**Exercise requirements**
Scan the data below for the string "task". Copy every line where it appears.

**Exercise material**
------------------------------------------------------------------------
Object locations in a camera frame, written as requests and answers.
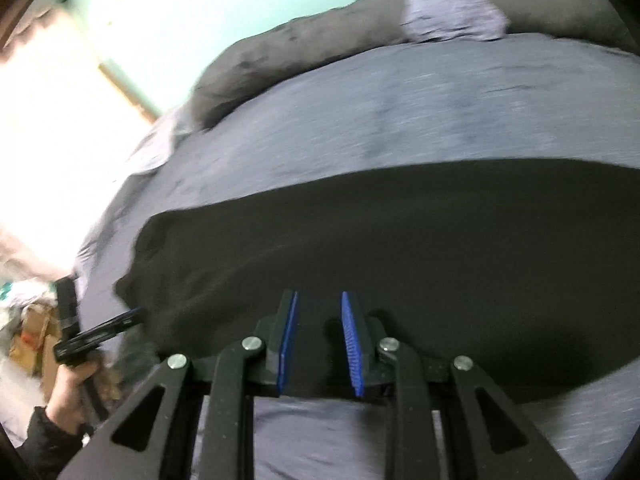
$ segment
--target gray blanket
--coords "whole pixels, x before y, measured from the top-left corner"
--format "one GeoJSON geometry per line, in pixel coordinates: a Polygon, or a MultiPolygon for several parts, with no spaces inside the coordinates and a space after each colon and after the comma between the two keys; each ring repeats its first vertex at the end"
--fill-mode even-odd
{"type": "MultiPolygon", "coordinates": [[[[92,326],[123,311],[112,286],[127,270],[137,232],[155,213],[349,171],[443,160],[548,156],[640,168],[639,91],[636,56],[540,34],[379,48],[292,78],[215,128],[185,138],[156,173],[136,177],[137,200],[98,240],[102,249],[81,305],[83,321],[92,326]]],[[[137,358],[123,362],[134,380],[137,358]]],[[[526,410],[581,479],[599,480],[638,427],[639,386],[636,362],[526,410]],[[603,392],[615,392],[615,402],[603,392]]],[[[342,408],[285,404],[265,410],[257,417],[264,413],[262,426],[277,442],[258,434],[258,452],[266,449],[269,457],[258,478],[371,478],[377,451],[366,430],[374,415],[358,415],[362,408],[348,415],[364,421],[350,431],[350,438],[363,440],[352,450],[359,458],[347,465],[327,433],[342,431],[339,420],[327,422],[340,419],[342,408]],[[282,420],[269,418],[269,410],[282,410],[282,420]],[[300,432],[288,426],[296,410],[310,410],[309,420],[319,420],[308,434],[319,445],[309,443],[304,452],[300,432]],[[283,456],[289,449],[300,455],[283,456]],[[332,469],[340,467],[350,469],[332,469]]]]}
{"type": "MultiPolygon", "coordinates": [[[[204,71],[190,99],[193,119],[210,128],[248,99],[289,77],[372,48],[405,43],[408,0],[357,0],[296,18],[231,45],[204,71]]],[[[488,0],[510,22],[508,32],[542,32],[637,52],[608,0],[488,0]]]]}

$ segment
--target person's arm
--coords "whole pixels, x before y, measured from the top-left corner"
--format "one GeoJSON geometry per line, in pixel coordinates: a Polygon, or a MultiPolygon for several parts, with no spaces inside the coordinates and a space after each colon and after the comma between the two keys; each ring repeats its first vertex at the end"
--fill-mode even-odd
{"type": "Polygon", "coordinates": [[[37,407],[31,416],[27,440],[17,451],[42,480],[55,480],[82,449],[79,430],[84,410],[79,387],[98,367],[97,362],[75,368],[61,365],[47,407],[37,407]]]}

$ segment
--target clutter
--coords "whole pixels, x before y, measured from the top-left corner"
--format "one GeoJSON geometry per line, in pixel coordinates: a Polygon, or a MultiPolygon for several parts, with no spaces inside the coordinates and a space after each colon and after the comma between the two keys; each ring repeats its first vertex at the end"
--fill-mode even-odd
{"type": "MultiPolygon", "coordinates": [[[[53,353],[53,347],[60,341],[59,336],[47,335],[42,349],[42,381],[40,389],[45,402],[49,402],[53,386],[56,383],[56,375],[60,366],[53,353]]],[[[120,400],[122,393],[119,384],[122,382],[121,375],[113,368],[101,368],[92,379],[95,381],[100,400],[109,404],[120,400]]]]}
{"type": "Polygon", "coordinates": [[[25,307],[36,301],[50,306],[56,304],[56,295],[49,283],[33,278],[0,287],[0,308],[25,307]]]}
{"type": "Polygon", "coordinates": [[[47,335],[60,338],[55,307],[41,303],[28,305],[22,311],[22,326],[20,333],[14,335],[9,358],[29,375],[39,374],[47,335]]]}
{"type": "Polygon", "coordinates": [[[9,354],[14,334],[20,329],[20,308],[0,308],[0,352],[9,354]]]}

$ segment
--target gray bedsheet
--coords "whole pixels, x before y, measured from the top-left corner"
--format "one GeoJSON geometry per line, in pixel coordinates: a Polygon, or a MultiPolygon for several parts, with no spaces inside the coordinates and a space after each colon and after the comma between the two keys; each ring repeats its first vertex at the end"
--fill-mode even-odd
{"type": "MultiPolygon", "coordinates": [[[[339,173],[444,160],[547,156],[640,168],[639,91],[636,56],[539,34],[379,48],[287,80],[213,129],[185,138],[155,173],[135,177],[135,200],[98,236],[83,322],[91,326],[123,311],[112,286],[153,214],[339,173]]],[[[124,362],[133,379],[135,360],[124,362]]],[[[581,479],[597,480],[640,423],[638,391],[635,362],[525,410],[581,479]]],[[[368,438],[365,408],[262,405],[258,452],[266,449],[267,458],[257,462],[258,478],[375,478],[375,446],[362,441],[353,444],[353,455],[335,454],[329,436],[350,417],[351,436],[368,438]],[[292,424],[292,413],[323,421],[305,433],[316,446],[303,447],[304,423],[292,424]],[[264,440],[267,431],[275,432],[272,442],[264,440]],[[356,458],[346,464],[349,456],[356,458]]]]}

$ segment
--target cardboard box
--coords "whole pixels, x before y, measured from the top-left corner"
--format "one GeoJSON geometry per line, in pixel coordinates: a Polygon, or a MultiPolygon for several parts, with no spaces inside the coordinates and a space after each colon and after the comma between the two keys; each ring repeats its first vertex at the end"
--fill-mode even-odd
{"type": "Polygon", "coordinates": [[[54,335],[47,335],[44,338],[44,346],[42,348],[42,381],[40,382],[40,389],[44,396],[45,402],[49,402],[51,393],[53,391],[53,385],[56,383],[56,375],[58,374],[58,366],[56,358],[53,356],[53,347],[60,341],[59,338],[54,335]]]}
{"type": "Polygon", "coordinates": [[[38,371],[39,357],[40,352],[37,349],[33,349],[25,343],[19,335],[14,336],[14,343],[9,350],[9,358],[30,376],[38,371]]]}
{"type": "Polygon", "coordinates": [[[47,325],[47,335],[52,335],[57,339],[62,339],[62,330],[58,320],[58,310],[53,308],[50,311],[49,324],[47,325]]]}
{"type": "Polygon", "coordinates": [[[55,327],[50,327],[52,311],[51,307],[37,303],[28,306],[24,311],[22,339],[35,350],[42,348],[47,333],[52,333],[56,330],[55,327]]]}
------------------------------------------------------------------------
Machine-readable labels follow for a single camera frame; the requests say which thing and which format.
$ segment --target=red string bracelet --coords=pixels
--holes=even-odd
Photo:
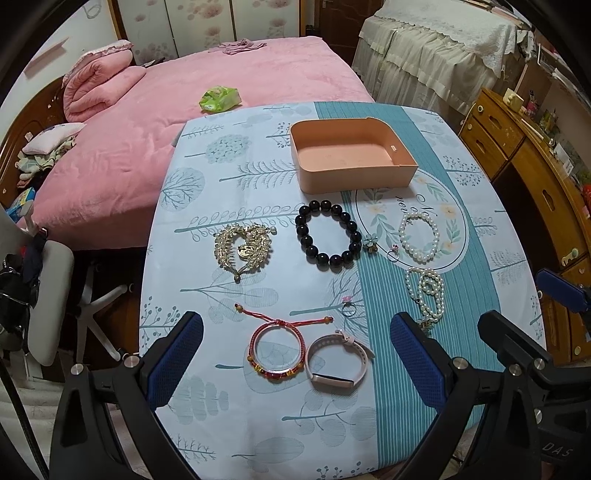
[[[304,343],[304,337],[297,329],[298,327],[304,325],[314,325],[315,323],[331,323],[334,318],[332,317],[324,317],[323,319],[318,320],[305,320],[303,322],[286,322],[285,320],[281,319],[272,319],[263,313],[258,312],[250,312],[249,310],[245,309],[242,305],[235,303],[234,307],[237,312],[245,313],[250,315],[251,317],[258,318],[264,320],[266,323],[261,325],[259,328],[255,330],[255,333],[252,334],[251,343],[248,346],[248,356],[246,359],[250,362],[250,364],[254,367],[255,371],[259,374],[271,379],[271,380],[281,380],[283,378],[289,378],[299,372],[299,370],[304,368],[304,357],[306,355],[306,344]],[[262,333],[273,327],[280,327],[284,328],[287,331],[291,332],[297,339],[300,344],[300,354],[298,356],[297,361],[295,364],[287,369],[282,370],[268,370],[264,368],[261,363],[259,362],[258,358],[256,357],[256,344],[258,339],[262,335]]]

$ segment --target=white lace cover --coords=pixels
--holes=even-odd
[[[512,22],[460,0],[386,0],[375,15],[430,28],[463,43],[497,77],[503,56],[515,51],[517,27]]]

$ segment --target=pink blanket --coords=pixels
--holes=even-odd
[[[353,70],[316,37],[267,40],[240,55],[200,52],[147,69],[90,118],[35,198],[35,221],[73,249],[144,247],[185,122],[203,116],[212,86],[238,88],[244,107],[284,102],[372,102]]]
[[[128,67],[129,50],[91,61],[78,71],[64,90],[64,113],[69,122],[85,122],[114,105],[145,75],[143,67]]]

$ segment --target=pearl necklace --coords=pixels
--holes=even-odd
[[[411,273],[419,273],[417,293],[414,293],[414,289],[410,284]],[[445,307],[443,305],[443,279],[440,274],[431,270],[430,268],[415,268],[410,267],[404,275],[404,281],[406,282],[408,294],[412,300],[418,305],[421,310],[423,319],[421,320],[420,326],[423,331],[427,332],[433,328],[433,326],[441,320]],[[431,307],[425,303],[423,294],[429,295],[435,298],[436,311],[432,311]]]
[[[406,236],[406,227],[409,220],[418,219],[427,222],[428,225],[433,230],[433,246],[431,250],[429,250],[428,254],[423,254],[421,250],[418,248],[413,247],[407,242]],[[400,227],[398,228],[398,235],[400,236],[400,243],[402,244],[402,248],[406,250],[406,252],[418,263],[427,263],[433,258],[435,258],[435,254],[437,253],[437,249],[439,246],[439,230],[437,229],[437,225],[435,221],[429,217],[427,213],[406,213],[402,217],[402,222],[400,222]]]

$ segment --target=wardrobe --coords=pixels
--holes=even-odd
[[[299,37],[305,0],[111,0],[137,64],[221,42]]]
------------------------------------------------------------------------
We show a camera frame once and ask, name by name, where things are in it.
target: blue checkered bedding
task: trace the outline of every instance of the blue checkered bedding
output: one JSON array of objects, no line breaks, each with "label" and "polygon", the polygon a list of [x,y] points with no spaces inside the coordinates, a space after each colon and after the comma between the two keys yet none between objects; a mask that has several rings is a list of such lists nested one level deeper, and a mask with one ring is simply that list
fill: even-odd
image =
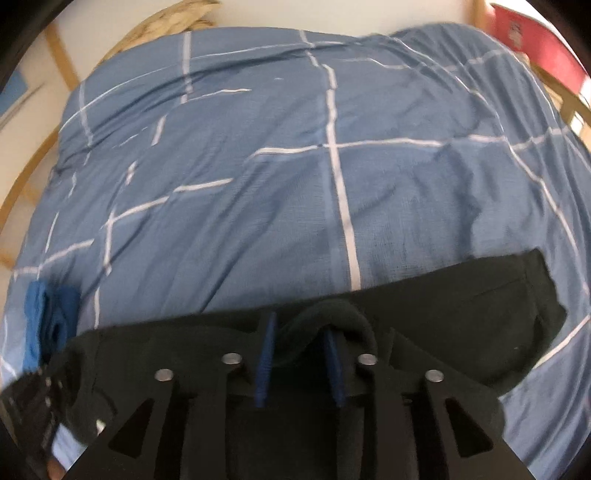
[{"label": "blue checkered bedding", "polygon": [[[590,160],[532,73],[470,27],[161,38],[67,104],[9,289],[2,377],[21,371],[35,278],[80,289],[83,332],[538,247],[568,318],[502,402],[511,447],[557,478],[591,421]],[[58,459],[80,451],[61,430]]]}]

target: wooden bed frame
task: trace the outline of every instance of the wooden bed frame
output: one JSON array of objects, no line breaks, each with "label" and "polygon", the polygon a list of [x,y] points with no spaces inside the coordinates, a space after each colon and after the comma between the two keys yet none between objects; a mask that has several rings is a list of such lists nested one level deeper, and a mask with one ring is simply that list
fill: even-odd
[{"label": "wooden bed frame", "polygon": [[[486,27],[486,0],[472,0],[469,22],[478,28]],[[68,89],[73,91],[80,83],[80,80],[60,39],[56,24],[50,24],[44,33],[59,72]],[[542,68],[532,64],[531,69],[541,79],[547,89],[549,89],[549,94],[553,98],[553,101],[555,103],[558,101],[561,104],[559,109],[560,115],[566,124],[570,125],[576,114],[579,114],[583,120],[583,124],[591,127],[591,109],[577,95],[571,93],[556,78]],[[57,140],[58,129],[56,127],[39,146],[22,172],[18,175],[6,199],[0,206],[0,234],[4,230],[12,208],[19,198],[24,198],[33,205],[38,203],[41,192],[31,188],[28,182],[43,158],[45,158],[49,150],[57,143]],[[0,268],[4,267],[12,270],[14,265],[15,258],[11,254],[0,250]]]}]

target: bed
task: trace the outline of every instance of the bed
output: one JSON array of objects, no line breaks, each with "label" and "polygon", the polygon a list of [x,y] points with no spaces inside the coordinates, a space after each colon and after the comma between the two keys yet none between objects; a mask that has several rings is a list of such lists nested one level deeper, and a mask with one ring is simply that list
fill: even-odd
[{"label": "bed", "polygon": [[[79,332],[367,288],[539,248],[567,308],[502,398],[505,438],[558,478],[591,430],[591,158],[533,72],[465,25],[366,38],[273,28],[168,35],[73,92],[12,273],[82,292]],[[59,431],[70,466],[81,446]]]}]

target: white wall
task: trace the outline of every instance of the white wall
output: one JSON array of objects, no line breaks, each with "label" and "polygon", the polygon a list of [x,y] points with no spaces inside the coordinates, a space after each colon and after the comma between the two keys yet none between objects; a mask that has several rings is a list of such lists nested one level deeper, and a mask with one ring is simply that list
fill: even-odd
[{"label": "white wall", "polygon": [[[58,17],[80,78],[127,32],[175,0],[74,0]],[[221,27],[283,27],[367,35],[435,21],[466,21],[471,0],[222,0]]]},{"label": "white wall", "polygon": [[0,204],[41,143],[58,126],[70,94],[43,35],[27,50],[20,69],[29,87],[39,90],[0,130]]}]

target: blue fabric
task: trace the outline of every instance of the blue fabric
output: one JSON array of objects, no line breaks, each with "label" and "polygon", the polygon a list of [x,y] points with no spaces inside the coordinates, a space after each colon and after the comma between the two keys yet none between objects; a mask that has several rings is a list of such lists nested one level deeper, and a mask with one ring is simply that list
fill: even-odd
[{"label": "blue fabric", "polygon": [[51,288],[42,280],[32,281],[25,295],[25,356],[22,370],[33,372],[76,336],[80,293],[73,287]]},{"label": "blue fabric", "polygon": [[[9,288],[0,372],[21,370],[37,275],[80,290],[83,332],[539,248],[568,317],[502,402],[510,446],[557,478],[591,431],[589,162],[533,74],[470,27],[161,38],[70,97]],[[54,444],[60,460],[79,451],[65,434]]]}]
------------------------------------------------------------------------
**Exercise solution**
task: trace the outline of every instance of the blue checkered bedding
task: trace the outline of every instance of the wooden bed frame
task: trace the outline of every instance of the bed
task: trace the outline of every instance of the white wall
task: trace the outline of every instance of the blue fabric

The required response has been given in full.